Summary: The second in a series of seven. This is an expository, alliterated sermon with practical application based on the letter to Smyrna in Revelation. PowerPoint is avialable if you e-mail me.
You’ve Got Mail: Smyrna
Scott R. Bayles, preacher
First Christian Church, Rosiclare, Illinois
Several years ago, my life was a mess. After enduring a painful divorce, I was jobless and living with a friend. I was an emotional wreck. I couldn’t understand why all these bad things kept happening to me. Then one day I got a letter in the mail—a card, actually. It was from a family at a church that I had served years earlier. They heard what was going on in my life and sent this card as a bit of encouragement. It simply said, “We just want you to know that we’re thinking of you and praying for you.” I don’t know why, but that brief message was a real comfort to me and I still have that card to this day.
Twenty centuries ago, a small band of Christians experienced a very different, yet remarkably similar situation. About forty miles north of Ephesus sat the ancient seaport-city of Smyrna. World renowned for its beauty, Smyrna was often referred to as “first in Asia in beauty and size.” In fact, that very line was imprinted upon its currency. Although Smyrna was enthusiastically Roman through and through, it was also home to a humble body of believers wholly committed to Jesus.
But, because Smyrna was a center for emperor worship and also boasted a small but strongly anti-Christian Jewish population, life for these believers was anything but easy. Many of them were unemployed, unwelcome and under extreme persecution. But in the midst of their difficulties and discouragement, they too received a letter in the mail—a brief word of encouragement, not from some kind-hearted Christians, but from Christ himself. Here’s what he had to say to them:
“Write this letter to the angel of the church in Smyrna. This is the message from the one who is the First and the Last, who was dead but is now alive: I know about your suffering and your poverty—but you are rich! I know the blasphemy of those opposing you. They say they are Jews, but they are not, because their synagogue belongs to Satan. Don’t be afraid of what you are about to suffer. The devil will throw some of you into prison to test you. You will suffer for ten days. But if you remain faithful even when facing death, I will give you the crown of life. Anyone with ears to hear must listen to the Spirit and understand what he is saying to the churches. Whoever is victorious will not be harmed by the second death.” (Revelation 2:8-11 NLT)

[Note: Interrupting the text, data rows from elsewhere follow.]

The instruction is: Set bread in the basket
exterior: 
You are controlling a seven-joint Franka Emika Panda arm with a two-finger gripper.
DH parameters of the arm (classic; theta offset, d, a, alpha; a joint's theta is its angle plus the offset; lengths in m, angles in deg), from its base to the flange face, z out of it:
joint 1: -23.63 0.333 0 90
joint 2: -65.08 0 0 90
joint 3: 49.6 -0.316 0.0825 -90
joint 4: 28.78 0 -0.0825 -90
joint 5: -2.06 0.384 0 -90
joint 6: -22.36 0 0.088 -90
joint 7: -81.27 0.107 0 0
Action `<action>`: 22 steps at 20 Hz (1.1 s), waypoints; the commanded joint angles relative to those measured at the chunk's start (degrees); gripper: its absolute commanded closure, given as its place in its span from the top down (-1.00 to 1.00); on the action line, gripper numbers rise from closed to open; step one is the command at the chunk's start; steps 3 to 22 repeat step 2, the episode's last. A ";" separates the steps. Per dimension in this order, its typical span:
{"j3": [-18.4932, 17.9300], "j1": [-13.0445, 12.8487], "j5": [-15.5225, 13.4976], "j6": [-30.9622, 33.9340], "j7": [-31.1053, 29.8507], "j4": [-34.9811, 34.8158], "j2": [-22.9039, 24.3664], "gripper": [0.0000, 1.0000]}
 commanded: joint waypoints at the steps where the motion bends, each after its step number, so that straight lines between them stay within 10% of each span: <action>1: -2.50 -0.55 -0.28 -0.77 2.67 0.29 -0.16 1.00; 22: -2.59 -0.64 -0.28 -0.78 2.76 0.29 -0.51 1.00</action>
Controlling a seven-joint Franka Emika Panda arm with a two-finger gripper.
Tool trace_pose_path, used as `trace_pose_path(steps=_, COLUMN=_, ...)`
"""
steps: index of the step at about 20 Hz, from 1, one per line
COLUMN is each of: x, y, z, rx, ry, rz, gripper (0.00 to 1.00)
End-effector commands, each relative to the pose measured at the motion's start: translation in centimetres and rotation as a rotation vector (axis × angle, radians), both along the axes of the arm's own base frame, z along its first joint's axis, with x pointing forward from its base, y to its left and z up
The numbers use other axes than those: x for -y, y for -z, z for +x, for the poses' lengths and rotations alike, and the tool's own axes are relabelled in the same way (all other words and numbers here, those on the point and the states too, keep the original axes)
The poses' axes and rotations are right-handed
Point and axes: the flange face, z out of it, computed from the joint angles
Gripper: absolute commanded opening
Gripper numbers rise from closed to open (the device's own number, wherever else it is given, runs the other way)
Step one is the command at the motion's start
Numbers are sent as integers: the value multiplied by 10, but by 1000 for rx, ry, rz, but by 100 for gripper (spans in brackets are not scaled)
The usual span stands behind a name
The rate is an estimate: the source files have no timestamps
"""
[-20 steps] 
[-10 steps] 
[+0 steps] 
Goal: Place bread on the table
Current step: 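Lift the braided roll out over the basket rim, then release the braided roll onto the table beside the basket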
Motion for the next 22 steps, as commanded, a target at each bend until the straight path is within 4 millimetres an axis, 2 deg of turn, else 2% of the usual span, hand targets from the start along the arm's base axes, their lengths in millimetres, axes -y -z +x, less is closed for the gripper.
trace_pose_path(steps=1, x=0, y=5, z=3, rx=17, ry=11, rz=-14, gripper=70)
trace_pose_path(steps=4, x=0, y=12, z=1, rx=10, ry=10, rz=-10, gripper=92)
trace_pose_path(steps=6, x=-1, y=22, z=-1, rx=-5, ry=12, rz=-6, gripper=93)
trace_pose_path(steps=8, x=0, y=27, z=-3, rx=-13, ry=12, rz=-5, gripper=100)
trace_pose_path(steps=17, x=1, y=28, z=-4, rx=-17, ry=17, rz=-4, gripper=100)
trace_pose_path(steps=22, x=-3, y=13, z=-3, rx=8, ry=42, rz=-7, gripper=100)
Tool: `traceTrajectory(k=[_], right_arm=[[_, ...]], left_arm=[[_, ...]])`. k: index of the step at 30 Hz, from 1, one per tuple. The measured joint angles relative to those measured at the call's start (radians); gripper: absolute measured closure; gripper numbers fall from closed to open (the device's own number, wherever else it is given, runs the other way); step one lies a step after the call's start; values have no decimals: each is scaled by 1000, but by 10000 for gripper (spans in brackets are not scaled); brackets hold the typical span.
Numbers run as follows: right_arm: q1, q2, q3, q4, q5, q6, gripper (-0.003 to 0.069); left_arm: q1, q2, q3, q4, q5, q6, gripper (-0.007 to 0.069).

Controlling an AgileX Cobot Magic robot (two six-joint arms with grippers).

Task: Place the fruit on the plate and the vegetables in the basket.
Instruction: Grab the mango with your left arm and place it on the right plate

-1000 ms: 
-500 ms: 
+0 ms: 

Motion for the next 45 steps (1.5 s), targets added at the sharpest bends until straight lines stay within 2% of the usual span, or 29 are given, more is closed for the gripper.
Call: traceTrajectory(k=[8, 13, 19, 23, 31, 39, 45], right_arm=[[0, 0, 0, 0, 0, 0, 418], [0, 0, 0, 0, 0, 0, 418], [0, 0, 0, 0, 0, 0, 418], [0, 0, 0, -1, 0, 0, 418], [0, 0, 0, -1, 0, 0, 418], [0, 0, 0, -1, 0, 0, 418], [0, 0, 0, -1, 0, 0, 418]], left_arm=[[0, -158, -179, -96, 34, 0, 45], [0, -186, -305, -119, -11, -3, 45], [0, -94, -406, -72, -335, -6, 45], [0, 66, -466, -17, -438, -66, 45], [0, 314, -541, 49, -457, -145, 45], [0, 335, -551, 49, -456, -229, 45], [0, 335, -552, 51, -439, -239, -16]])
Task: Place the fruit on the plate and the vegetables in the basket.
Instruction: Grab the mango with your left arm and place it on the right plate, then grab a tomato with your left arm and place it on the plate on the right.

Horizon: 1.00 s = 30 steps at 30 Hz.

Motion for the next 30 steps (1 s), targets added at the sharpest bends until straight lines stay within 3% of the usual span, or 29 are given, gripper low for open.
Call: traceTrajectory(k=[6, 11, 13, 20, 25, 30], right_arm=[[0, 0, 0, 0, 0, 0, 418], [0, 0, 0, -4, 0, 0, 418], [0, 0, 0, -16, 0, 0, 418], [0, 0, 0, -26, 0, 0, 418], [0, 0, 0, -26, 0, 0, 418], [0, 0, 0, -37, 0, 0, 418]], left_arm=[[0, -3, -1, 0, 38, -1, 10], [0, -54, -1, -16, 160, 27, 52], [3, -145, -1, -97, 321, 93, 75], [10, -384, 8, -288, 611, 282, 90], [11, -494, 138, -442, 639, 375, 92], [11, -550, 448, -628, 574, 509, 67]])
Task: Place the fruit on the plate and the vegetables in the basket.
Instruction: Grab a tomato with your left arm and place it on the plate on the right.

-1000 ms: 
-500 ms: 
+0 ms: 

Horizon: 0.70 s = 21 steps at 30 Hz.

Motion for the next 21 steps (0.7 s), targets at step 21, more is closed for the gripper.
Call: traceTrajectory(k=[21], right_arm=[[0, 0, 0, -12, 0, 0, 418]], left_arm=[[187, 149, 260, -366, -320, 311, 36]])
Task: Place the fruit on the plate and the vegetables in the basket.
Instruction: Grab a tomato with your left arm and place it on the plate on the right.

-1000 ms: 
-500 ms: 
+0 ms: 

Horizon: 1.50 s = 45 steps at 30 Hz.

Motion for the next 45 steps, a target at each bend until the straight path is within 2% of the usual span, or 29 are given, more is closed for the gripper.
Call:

Aware of the trouble that these Christians had found themselves in, Jesus decided to express his immeasurable love by sending this letter to encourage and strengthen the church in Smyrna. And like each of the seven letters to the seven churches, Jesus begins this letter by giving his credentials.
• THE CREDENTIALS
In the opening of this letter, Jesus initially describes himself as “the First and the Last.” This phrase, when read by Hebrew Christians, would have immediately triggered memories of the Old Testament scriptures. Deep within the prophecies of Isaiah, the Bible declares, “This is what the LORD says—Israel’s King and Redeemer, the LORD of Heaven’s Armies: I am the First and the Last; there is no other God” (Isaiah 44:6 NLT).
By quoting this sacred scripture in his letter to Smyrna, Jesus was sending a powerful and provocative message. He was saying with unwavering resolve, “I am God! I am the Almighty, the King and Redeemer! I am the Lord of Heaven’s Armies! I am the beginning and the end!” That’s an incredible claim. For many, it’s an unbelievable claim.
Tell anyone that you think Jesus was a wise and wonderful teacher and you’ll get no argument. Announce that you believe the carpenter from Nazareth was an excellent moral example, who would dispute you? But tell the world that you believe Jesus is divine, that he is in fact the God who spoke the universe into existence and some folks just can’t wrap their minds around it. Their queries are summed up by Solomon’s question: “Will God really live on earth among people?” (2 Chronicles 6:18 NLT).
But if Jesus’ claims are true, then he was at once both man and God. If his allegations are actual, then it changes everything, doesn’t it? Not just for the folks in Smyrna, but for you and me and everyone else in the world. Jesus wanted these believers to remember that he wasn’t just a good man or even a great man; he’s the God-man—sovereign and eternal. And he proved it by coming back to life after dying on a cross.
His credentials to the church in Smyrna also contained these words: “who was dead but is now alive” (vs. 8). Jesus wasn’t the first person to make a claim to deity, you know. The Pharaohs of Egypt believed themselves to be gods—the bright and morning star. Those who worshipped the Roman emperor believed Caesar to be god-incarnate. The difference is—when they died, they stayed dead. Jesus authenticated everything he ever said or did when he brought himself back to life. Some of these believers may have seen the resurrected Christ with their own two eyes. Most probably heard and believed the testimony of Paul and others. Today we have overwhelming evidence of Jesus’ resurrection. Not only does Jesus’ resurrection prove his position as the God-man, but it proves his power over the grave and his promise of eternal life to those who believe.